Vehicle Location and Dwell Time Prediction

Published in

Geek Culture

10 min readMay 24, 2021

Introduction

Our team was fortunate enough to be selected by 99P Labs, an innovation lab supported by Honda and The Ohio State University, to develop machine learning methods that can predict a vehicle’s future location and dwell time (how long a car will remain stationary for) enabling a host of services: make a car a delivery location, get services on the move, and enter a personal car into the gig economy to earn passive income.

Over the course of five months, we developed two models to predict a vehicle’s next location and associated dwell time. To determine the destination of a given car based on an initial start position in time, we developed a Markov Model. We then creatively combined DBScan, K-NN, and XGboost algorithms to achieve accurate dwell time forecasts. Once the two models were built, they were consolidated into an efficient UI for service providers.

Data Cleaning and Preprocessing

We gathered data from 99P Labs Developer Portal API. It is a live, event-based dataset that collects spatio-temporal data from cars on a ~millisecond interval in the United States. The data was geofenced to Columbus, Ohio, to simplify modeling efforts and prevent potential model bias that may arise due to differences from city to city. As the vast majority of records were NaN valued due to the event-based data collection systems implemented by 99PLabs, we filtered out the NaN values in the call to the API. In order to pull a sufficient amount of data to train and test our models, we created a pagination technique with the help of a 99P Labs Software Engineer Intern, Tommy Tran. The data retention efficiency from this process was less than 1%, meaning that for every 100 rows pulled in, we kept 1.

The data was then aggregated into individual trips of each car. Further logic was implemented to extract the start and end location of each trip sequence, and the time elapsed between engine cycles (difference in timestamp from last stop to next start) was calculated as a dwell time duration. These durations were also placed into a sequence of three interval bins: 0–3hr, 3–6hr, +6hr, which effectively changed our model architecture from a regression model to a classification model. Pivoting to a classification problem allowed us to optimize the accuracy of our product to fit our service providers use case rather than try to predict a number on a continuous range with low accuracy.

Location Prediction

Figuring out which model to implement for vehicle location predictions was extremely challenging, but Markov models were the most intuitive and commonly implemented approach for location predictions. This model works by having a set of states, for which each pair of states i, j in the set has an associated probability of moving from state i to state j. To apply a Markov model to our data, we initially set location clusters as unique states in the Markov chain and calculated the probabilities of moving from the current location to a different location for each car. To process the data for the Markov model, we dropped all rows with no dwell time durations in order to only use completed trips, and kept latitude and longitude for only start and end locations.

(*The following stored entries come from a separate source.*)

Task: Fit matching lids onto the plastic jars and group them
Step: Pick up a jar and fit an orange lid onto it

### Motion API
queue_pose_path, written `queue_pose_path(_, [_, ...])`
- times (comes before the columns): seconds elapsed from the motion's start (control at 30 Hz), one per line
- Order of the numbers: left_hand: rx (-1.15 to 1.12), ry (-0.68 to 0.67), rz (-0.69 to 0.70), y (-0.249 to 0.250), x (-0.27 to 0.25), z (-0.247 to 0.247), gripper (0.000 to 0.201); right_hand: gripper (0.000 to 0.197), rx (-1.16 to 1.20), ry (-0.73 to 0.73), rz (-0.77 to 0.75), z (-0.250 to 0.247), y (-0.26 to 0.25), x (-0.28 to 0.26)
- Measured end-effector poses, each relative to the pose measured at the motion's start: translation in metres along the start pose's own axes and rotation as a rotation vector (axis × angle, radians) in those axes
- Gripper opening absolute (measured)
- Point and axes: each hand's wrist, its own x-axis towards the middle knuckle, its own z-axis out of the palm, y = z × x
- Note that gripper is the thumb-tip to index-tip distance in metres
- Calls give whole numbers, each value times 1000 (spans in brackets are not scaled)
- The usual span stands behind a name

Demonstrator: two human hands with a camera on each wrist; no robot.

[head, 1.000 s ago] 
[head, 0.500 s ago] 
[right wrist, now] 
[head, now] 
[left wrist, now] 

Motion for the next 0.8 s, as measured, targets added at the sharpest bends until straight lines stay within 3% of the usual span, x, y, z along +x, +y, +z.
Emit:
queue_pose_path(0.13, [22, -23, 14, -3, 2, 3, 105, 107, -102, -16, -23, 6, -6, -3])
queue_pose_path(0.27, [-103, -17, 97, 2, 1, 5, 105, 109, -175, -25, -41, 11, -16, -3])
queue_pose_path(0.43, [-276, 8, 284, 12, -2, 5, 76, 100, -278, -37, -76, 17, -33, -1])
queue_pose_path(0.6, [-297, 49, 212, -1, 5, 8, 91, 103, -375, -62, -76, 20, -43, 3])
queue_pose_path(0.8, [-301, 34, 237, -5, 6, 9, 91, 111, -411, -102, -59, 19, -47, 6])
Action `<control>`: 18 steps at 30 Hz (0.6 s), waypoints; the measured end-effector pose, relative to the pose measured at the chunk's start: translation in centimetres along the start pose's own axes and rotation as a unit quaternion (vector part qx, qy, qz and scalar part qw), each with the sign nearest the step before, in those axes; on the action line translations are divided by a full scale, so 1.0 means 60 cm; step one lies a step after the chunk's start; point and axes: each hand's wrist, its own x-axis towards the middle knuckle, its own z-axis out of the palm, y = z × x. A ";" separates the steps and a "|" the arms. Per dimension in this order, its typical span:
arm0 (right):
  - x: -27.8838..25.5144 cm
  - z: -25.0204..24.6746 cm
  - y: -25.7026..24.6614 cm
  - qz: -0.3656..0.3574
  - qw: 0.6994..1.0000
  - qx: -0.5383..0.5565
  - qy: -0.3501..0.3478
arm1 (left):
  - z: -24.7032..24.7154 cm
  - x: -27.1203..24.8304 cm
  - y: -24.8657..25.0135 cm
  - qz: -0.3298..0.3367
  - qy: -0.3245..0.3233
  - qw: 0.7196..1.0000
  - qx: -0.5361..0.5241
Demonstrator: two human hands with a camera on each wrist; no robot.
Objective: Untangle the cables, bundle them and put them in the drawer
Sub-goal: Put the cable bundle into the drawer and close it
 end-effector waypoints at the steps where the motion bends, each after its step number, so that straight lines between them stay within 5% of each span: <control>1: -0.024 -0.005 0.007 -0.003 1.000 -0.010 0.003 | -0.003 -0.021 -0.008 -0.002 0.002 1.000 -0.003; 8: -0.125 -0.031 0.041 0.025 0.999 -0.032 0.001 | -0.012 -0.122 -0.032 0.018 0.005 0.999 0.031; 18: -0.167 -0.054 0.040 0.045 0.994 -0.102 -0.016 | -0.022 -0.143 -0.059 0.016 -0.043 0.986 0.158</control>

For the model architecture, we first set a buffer in order to prevent an excessive amount of coordinates that were generally in the same area (e.g. driveway vs. the street in front of a house) and grouped these locations under one state. After we found the set of all unique states (read: locations) a car visited, we wrote a transition function that calculates the probability of the car starting in location i and ending in location j for all locations in the set of states. To do this, we utilized the prob140 data science library, created for UC Berkeley’s Data140 course.

After we calculated the transition probabilities for every state, we wrote a function that took in a car’s ID number and returned the next most likely states, and their corresponding probabilities, given its last recorded state in the dataset. We wanted to connect all the models together at the end to receive the location prediction, corresponding chances, and dwell times for each one by only inputting a vin. However, we couldn’t connect them all in the given time we had since we had used slightly different columns and filtered data frames for each. Therefore, we decided to convert our final output from the Markov chain from a series format to a dataframe format and printed the top next locations for each vehicle and trip whose chances summed up to 80%. We then converted this final large dataframe into a csv file and added the dwell times for each one in a separate column to insert into our Streamlit UI, giving users the ability to see dwell time and location predictions for a specific vehicle or vehicles within a set date range.

Example of a Markov Chain with Transition Probabilities

Limitations with Markov Chains and Potential Future Approaches

In order to specify the states of the car, we wanted to add additional variables to our states (e.g. time of day, day of week, etc.) to achieve more accurate probabilities and overall better model performance. However, we realized that this could cause model overfitting, especially if our new variables were too specific, which would’ve been detrimental to our model’s performance since it wouldn’t have been able to predict as efficiently with unseen data.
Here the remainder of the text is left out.